**Assignment**
Keep every line of the data below that has the string "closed" and present those lines.

**Supplied material**
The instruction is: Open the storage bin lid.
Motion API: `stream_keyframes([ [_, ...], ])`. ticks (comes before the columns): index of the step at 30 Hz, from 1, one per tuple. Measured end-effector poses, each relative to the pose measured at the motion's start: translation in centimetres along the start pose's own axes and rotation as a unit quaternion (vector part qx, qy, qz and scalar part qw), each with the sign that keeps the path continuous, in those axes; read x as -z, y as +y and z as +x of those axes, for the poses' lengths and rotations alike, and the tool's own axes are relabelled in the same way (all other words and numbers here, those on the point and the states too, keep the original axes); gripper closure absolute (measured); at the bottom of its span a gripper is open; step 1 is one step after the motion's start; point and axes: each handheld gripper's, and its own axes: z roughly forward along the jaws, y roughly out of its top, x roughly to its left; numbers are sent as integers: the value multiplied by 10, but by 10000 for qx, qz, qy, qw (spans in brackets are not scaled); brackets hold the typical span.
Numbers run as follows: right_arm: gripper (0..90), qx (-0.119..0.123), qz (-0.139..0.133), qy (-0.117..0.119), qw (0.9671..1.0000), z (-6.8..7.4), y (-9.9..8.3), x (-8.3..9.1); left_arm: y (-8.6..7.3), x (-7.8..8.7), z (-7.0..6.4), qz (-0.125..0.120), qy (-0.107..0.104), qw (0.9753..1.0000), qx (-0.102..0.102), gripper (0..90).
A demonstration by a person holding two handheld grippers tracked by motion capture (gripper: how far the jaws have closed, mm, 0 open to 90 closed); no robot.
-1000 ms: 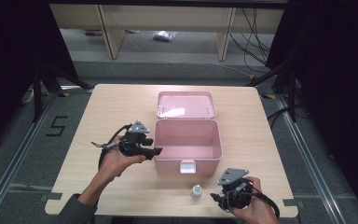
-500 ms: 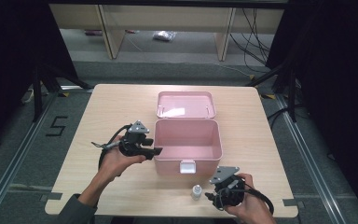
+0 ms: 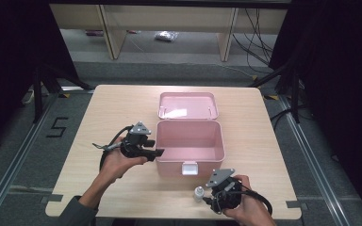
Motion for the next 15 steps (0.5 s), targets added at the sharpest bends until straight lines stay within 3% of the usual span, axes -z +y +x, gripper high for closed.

**Response box**
A demonstration by a person holding two handheld grippers tracked by motion capture (gripper: how far the jaws have closed, mm, 0 open to 90 closed); no robot.
Motion for the next 15 steps (0.5 s), targets added at the sharpest bends until straight lines stay within 3% of the usual span, axes -z +y +x, gripper high for closed.

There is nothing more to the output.